Which Of The Following About Nosocomial Infections Is False Docx


The effect is to A) prevent mRNAribosome binding in eukaryotes. B) prevent peptide bond formation in prokaryotes. C) prevent polypeptide elongation in eukaryotes. D) prevent transcription in prokaryotes.

More recently, Ndt80p was shown to have a global effect on azole-resistance through is regulon which includes many genes involved in ergosterol metabolism . In 1981, the Food and Drug Administration approved a new antifungal, ketoconazole, developed by Heeres and his coworkers . This drug was the only antifungal available for treatment of systemic fungal infections caused by yeasts for the following ten years. However, there are several drawbacks to this drug. It is poorly absorbed when administered orally, and no ketoconazole form has ever been developed for intravenous injection.

When considering superficial fungal infections, it is essential to make an accurate diagnosis to prevent treatment failure. However, it is also necessary to treat the infection promptly to prevent the spread of infection and its sequelae. In particular, tinea capitis can lead to permanent baldness, which can have a serious psychosocial effect on children. Therefore, it is important to diagnose and treat tinea capitis early in its course. Providers should be aware that current doses of griseofulvin are effective and safe to use for tinea capitis in children. Ciclopirox is also used as a topical antifungal agent, but its mode of action remains poorly understood in fungi .

The polyoxins and nikkomycins are naturally produced antifungals that target chitin synthesis. As antifungal in vitro resistance poorly correlates with clinical outcome, better attention was needed to define parameters that produced reproducible and reliable intra- and interlaboratory results. For this purpose, two standardized methods for the testing of yeast and mould isolates are recognized as the gold standards for drug susceptibility testing [96–98]. These standardized approaches produce susceptibility results comparable between laboratories, which may help to establish breakpoints for antifungal agents (see [96–98] for details). Indeed, AmB is active against most yeasts and filamentous fungi.

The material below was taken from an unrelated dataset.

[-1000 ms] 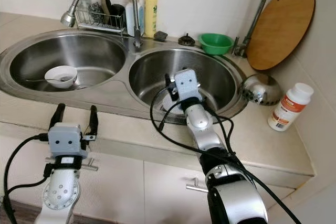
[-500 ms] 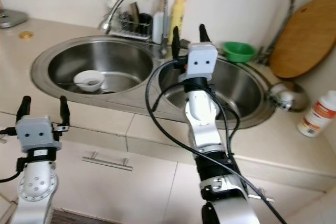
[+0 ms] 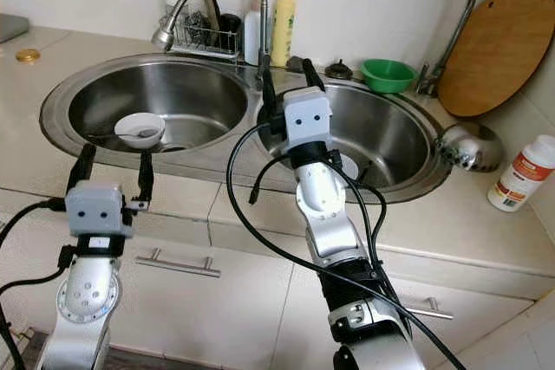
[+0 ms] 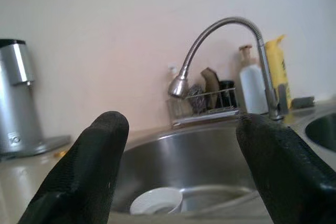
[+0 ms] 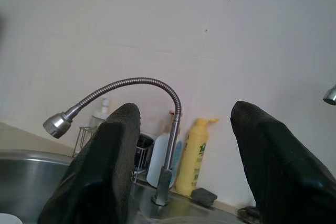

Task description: Kitchen organization

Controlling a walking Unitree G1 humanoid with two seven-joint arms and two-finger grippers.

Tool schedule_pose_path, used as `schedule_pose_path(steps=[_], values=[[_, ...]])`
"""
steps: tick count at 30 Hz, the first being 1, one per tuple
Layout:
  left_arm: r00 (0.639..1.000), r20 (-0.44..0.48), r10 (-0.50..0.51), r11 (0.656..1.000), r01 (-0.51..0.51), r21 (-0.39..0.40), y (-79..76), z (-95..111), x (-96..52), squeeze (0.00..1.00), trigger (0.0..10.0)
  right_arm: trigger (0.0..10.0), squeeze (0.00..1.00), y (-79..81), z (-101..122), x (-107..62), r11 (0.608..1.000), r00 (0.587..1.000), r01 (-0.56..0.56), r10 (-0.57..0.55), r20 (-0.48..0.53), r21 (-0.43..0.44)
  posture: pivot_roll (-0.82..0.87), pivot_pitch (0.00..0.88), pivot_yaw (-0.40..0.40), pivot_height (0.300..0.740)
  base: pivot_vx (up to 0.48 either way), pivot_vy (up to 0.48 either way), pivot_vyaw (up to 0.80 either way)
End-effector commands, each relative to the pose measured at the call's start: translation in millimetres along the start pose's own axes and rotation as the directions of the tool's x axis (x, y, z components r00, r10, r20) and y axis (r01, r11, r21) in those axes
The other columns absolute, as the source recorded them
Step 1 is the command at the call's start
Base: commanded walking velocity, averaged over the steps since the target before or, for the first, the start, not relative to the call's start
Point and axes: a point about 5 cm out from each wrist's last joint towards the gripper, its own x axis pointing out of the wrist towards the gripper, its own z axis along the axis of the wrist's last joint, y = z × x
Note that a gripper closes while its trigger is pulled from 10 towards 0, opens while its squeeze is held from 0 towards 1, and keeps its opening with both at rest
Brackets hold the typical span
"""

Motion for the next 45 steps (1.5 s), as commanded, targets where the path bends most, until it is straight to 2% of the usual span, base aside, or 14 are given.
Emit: schedule_pose_path(steps=[1,3,7,23,28,33,38,45], values=[[1.000,0.002,-0.021,1.000,0.021,-0.008,-5.7,3,0.2,0.00,10.0,10.0,0.00,-4.3,6,-0.4,1.000,1.000,0.009,-0.009,0.025,-0.007,0.14,0.000,-0.079,0.740,0.000,0.480,0.00],[1.000,-0.005,-0.026,1.000,0.026,-0.015,-8.8,1,-1.4,0.00,10.0,10.0,0.00,-11.2,6,-5.4,0.999,1.000,0.012,-0.012,0.019,-0.033,0.13,0.000,-0.082,0.740,0.000,0.480,0.00],[1.000,-0.006,-0.026,0.999,0.026,-0.021,-10.6,1,-1.3,0.00,10.0,10.0,0.00,-15.0,5,-10.5,0.999,1.000,0.006,-0.005,0.011,-0.051,0.12,0.000,-0.083,0.740,0.000,0.480,0.00],[0.999,-0.013,-0.036,0.999,0.036,-0.021,-10.9,1,-5.0,0.00,10.0,10.0,0.00,-24.9,4,-32.2,0.995,1.000,-0.004,0.001,-0.023,-0.104,0.11,0.000,-0.078,0.740,0.000,0.480,0.00],[0.999,-0.018,-0.037,0.999,0.037,-0.020,-10.9,1,-8.1,0.00,10.0,10.0,0.00,-32.9,2,-43.3,0.993,0.998,0.010,-0.016,-0.057,-0.116,0.10,0.000,-0.080,0.740,0.000,0.445,-0.73],[0.999,-0.010,-0.041,0.999,0.041,-0.005,-10.4,2,-11.3,0.00,10.0,10.0,0.00,-39.8,-1,-56.2,0.989,0.996,0.007,-0.020,-0.084,-0.150,0.10,0.000,-0.082,0.740,0.000,0.000,-0.80],[0.998,-0.019,-0.055,0.998,0.055,0.008,-10.5,2,-14.2,0.00,10.0,10.0,0.00,-48.6,-4,-77.0,0.980,0.992,0.020,-0.044,-0.115,-0.200,0.09,0.000,-0.079,0.740,0.000,0.000,-0.80],[0.997,-0.027,-0.071,0.997,0.072,0.018,-11.9,1,-15.3,0.00,10.0,10.0,0.00,-57.7,-2,-85.9,0.970,0.987,0.083,-0.112,-0.113,-0.228,0.08,0.000,-0.074,0.740,0.000,0.000,-0.80]])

Numerous of these point mutations identified in ERG11 were previously described, and their involvement in azole resistance was experimentally demonstrated for fungi such as Cryptococcus neoformans , C. In this species, it was demonstrated that the nature of the nucleotide mutation, and therefore, the nature of the amino acid substitution, influences the development of resistance to different azole agents [188–192]. Beyond targeting ergosterol in fungal cell membranes, there are a few antifungal drugs that on which of the following does the moment of inertia of an object depend? target other fungal structures . The echinocandins, including caspofungin, are a group of naturally produced antifungal compounds that block the synthesis of β(1→3) glucan found in fungal cell walls but not found in human cells. This drug class has the nickname “penicillin for fungi.” Caspofungin is used for the treatment of aspergillosis as well as systemic yeast infections. In the last decade, microorganisms are becoming drug resistant at a much faster rate than the rate of discovery of new drugs.

You can’t kill cancer cells without killing normal cells as well. Thus, using griseofulvin would be pointless unless you’re trying to kill cancer cells with griseofulvin’s mechanism of action too. Griseofulvin may decrease the blood level and hence efficacy of certain drugs, which are metabolised by cytochrome P450 3A4. These include oral contraceptives, coumarin anticoagulants and cyclosporin. Appropriate monitoring should be undertaken and dosage should be adjusted as necessary. Additional contraceptive precautions should be taken during griseofulvin treatment and for a month after stopping griseofulvin.

P. jirovecii is a yeast-like fungus with a life cycle similar to that of protozoans. As such, it was classified as a protozoan until the 1980s. It lives only in the lung tissue of infected persons and is transmitted from person to person, with many people exposed as children. Typically, P. jirovecii only causes pneumonia in immunocompromised individuals.

Acyclovir and its derivatives are frequently used for the treatment of herpes virus infections, including genital herpes, chickenpox, shingles, Epstein-Barr virus infections, and cytomegalovirus infections. Acyclovir can be administered either topically or systemically, depending on the infection. One possible side effect of its use includes nephrotoxicity. The drug adenine-arabinoside, marketed as vidarabine, is a synthetic analog to deoxyadenosine that has a mechanism of action similar to that of acyclovir.